WORK TASK:
Lines from the line with "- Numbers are" to the line with "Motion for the" in the entries below, and only those, must be output exactly, with both ends included.

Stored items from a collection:
***

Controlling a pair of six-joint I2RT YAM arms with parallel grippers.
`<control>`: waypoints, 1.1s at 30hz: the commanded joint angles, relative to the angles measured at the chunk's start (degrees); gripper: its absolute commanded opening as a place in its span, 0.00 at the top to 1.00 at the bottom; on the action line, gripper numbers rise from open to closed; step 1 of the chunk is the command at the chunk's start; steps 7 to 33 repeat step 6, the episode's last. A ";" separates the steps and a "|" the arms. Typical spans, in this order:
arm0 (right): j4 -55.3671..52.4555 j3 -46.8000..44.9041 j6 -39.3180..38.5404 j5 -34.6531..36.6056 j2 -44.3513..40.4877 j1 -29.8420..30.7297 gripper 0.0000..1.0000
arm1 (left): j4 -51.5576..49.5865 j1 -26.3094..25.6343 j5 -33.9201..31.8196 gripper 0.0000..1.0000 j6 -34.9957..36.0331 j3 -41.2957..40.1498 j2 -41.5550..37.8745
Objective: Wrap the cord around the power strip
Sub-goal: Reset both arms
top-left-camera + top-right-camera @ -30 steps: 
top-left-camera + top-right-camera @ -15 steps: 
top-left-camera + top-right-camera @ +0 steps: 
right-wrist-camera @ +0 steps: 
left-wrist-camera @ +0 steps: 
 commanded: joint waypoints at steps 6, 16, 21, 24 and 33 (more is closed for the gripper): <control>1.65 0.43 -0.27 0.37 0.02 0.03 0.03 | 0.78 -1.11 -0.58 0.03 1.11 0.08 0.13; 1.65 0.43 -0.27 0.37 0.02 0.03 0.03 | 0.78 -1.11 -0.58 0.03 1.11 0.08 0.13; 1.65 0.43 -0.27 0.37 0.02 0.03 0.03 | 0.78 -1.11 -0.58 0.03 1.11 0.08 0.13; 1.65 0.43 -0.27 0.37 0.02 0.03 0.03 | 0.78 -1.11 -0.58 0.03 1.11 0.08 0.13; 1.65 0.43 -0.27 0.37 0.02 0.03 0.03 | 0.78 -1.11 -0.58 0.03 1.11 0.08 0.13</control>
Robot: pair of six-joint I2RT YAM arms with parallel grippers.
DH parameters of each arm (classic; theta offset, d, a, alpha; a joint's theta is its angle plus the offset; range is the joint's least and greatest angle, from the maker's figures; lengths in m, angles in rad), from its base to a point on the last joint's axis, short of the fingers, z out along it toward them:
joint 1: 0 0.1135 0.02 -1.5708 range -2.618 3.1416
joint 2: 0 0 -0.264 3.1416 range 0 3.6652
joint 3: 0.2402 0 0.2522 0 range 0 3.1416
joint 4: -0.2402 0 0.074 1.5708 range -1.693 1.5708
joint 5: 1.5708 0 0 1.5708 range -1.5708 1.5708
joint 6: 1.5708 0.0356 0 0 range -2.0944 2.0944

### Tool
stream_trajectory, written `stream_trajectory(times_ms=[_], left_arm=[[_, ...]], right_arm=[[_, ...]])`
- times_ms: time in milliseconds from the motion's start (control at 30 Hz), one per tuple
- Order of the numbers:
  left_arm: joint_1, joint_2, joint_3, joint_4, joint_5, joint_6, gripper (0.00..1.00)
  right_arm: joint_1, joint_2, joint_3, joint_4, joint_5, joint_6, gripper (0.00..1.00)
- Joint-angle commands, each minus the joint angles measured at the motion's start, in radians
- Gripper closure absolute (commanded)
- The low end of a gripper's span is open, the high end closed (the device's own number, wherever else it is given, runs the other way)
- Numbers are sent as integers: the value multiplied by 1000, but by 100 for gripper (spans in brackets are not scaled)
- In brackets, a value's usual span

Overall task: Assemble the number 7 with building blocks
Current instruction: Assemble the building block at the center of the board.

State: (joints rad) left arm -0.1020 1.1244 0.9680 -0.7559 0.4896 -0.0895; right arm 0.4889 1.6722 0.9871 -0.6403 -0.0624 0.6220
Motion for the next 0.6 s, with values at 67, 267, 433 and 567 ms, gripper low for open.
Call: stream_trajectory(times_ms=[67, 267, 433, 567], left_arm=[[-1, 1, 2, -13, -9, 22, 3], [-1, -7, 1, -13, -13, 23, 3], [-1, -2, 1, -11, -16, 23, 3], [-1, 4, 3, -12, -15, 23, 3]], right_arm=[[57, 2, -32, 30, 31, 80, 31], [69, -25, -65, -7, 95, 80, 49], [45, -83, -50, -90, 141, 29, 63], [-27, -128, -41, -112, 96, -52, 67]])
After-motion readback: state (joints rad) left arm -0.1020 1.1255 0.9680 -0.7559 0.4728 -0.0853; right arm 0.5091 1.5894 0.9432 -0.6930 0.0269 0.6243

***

TASK ANSWER:
- Numbers are sent as integers: the value multiplied by 1000, but by 100 for gripper (spans in brackets are not scaled)
- In brackets, a value's usual span

Overall task: Assemble the number 7 with building blocks
Current instruction: Assemble the building block at the center of the board.

State: (joints rad) left arm -0.1020 1.1244 0.9680 -0.7559 0.4896 -0.0895; right arm 0.4889 1.6722 0.9871 -0.6403 -0.0624 0.6220
Motion for the next 0.6 s, with values at 67, 267, 433 and 567 ms, gripper low for open.

Nothing else goes in the answer.